● **Try it**
The answer must be one number: the count of lines in the data below that include "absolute".

● **Recorded information**
== Segment start ==

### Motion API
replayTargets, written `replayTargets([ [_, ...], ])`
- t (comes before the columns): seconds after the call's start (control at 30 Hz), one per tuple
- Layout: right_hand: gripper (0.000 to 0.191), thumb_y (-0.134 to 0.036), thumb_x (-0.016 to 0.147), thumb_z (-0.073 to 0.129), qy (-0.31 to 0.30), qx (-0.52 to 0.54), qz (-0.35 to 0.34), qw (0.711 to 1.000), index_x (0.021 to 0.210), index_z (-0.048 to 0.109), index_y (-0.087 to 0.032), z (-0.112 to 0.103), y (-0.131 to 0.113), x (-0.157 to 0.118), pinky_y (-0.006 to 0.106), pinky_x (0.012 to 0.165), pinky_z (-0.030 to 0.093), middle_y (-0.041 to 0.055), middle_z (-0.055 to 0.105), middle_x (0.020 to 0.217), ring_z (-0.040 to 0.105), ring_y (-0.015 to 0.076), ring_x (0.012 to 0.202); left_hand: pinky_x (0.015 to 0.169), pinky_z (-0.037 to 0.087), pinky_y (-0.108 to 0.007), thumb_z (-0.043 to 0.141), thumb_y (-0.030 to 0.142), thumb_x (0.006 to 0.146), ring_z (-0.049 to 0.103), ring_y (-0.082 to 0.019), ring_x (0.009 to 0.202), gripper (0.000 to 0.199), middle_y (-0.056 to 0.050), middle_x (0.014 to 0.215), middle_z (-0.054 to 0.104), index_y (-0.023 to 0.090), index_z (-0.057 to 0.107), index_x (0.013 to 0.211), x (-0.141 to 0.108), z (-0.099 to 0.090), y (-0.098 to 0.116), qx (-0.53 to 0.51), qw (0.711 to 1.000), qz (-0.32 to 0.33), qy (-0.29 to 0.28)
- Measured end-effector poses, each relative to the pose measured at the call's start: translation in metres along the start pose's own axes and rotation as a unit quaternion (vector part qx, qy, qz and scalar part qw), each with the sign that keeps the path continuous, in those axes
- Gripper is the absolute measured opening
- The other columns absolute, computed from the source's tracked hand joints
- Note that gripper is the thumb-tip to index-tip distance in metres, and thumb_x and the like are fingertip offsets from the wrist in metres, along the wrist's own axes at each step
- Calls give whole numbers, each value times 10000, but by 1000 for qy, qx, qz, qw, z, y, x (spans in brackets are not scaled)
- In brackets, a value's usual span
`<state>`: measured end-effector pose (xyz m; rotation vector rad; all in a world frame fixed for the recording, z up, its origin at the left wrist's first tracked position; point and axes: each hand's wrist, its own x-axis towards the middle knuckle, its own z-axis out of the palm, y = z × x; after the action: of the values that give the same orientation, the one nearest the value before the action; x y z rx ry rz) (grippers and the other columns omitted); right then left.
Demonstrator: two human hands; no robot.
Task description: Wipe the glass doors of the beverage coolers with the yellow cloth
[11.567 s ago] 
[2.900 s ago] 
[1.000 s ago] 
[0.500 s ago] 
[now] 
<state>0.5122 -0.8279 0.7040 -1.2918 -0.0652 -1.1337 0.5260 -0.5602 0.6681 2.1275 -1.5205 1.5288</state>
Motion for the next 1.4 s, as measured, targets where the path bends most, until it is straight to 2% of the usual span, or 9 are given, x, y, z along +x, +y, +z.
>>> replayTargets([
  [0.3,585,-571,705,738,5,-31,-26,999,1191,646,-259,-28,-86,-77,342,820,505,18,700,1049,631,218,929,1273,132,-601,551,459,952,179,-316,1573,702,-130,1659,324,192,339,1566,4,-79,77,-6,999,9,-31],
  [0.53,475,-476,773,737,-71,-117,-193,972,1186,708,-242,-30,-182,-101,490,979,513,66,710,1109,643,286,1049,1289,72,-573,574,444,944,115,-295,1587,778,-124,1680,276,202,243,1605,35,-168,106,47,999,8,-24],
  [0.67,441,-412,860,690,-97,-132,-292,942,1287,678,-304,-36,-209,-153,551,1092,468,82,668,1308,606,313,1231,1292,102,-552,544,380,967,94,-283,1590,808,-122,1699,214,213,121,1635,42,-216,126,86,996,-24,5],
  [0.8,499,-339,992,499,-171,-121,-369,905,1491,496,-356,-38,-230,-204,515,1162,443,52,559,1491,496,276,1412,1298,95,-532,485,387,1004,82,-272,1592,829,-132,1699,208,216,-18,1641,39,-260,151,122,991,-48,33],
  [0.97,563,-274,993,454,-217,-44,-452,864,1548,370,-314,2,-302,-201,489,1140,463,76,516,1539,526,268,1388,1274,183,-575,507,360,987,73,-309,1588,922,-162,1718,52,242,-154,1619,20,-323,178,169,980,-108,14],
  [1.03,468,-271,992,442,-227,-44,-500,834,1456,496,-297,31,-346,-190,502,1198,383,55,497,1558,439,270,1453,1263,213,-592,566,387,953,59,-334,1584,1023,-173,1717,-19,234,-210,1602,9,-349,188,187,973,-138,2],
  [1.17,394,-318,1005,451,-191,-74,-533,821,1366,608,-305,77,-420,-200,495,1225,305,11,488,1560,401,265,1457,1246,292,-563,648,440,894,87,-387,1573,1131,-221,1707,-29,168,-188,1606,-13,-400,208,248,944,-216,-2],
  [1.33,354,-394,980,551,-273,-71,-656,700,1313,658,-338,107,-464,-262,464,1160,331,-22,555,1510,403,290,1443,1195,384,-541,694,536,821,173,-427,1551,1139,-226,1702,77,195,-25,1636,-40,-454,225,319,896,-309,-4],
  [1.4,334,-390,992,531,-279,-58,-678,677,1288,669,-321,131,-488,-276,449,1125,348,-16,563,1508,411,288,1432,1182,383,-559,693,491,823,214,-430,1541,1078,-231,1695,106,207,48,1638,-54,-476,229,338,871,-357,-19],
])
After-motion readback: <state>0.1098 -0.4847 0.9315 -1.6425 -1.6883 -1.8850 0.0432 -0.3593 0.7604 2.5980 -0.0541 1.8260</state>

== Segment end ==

● **Task output**
2